Salebeth laughed softly. “Talad and Arie are of the House of the Swan,” he said. “That is why there is a swan on your bed.” He continued writing, forming symbols foreign to Alec on a sheet of thick paper.
“House of the Swan? So are you guys like major gamers? Doing some out-of-control LARP?”
Salebeth blinked at Alec and arched an eyebrow. “L-A-R-P?”
“Live Action Role Play. You know, where you dress up and pretend you’re someone else” said Alec, sounding surprised. “You mean this isn’t one?”
“Correct.” The slender feather pen was poised above the paper, but then Salebeth placed it back in the ink bottle and looked closely at Alec, very thoughtfully for a long time. After several prolonged moments, he stood and left without any word of explanation, vanishing out the door.

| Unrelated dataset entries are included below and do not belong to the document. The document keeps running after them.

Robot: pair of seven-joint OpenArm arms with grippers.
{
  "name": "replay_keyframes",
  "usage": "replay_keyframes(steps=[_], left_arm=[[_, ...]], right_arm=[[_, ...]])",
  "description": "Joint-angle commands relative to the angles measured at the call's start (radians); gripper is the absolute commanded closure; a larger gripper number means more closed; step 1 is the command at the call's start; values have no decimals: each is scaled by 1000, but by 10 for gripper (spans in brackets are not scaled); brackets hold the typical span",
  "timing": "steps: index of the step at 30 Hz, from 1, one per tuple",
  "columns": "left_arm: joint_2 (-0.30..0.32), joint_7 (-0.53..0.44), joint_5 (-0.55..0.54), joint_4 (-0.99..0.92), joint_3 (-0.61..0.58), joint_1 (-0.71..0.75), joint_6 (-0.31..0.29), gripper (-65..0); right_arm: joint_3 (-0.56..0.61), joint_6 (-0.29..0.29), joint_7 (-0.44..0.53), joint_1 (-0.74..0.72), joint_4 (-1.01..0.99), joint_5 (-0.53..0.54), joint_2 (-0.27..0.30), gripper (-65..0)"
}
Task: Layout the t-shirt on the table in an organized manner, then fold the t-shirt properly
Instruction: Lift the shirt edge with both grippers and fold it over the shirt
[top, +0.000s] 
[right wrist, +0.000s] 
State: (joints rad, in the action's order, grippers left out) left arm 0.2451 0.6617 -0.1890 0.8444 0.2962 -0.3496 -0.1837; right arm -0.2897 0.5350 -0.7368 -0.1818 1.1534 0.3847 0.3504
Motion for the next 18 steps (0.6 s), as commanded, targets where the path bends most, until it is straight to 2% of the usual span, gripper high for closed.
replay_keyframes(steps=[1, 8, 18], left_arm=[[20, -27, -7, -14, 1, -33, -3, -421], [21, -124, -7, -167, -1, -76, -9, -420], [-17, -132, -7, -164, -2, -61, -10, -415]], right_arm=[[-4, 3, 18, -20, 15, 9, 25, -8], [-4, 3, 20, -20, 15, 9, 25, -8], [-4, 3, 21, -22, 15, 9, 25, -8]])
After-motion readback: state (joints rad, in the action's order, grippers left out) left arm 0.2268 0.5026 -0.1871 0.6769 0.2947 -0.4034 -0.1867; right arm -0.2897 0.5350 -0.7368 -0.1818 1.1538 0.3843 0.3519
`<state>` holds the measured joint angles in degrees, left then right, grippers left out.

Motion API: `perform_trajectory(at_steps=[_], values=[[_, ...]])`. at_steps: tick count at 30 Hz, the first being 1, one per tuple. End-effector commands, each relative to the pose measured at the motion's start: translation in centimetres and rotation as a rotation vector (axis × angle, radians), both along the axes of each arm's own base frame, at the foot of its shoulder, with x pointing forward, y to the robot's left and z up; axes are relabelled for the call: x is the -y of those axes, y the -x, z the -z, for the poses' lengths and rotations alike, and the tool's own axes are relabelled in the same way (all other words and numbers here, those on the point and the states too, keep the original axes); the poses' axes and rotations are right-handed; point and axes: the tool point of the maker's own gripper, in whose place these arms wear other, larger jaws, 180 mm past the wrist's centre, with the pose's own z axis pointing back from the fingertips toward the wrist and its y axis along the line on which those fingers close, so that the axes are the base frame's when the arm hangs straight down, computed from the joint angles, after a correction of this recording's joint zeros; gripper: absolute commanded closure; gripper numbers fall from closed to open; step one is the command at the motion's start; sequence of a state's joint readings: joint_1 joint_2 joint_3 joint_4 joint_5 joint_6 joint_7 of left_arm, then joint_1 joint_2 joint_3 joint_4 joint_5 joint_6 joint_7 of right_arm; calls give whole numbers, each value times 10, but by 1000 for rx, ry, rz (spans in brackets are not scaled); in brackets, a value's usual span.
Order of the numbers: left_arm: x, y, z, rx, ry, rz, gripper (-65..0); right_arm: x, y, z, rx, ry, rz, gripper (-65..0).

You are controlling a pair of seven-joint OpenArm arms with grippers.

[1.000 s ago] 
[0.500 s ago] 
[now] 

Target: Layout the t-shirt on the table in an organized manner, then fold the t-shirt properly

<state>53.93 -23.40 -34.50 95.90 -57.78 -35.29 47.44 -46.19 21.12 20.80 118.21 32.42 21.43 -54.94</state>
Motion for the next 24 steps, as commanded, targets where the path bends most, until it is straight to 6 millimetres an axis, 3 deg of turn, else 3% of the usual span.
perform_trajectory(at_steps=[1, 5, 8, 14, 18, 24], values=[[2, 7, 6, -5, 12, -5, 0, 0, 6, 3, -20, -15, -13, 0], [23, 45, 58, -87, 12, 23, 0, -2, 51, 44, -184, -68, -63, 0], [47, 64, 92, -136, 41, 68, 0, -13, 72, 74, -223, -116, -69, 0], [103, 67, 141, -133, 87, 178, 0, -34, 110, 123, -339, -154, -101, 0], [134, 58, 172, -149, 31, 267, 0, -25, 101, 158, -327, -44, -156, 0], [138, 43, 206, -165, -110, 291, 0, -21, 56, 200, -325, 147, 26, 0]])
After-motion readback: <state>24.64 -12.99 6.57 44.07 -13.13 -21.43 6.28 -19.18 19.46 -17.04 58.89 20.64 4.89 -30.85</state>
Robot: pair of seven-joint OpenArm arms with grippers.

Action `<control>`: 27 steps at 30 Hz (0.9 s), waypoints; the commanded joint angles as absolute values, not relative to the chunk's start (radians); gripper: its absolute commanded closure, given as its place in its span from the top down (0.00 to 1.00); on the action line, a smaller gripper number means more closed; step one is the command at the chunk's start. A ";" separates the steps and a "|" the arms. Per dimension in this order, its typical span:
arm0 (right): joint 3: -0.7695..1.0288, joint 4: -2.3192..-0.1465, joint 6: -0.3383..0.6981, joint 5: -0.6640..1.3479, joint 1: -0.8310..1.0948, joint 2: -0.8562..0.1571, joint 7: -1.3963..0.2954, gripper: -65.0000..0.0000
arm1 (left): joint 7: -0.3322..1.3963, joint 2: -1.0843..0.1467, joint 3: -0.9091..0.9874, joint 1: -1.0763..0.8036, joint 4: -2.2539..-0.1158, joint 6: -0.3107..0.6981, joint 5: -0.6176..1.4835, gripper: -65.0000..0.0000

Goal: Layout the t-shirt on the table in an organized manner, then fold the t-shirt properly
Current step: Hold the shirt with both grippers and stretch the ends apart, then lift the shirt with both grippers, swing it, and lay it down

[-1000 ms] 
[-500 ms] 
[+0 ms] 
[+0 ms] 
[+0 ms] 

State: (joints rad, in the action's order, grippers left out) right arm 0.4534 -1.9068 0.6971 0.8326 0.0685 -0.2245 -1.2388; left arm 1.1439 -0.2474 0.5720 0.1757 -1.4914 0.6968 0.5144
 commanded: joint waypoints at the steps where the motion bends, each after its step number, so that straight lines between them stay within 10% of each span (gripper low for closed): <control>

“Well,” said Alec, sitting up and glancing curiously at the paper Salebeth had been writing before looking down at himself for the twentieth time. He was wearing white pants and a white shirt – very comfortable, but they felt too much like something one would wear in a hospital for Alec.
Then again, his clothes were nowhere to be found, so after a thorough and fruitless search, he hurried out the door and looked down the long, wide hall. There were several doorways and other halls that branched off of this one. Light flooded in from the various windows lining the walls. Curious, he padded over to the nearest one and looked out.
He had expected to see a yard, perhaps with a tree and some flowers – maybe a few acres of land. After all, it was pretty clear they were no longer in the inner-city. He did not expect to see an enormous clearing, and in that clearing an entire village. A graceful bridge curved gently over a wide stream, and an almost medieval-looking home next to water wheel that was constantly turning. Trees ringed the small community, trees that were so enormous they made the village below it look like Toy Town. Their trunks were as large around as a modest-sized house, stretching up and casting mottled light and shadows over everything.
He could see people – walking, talking, working – two who looked like soldiers riding horses through the village talking animatedly with each other. There was even a house that had been built into one of the giant trees in an interesting design.
But even this discover only fueled his desire to have his one question answered -where on earth was he!?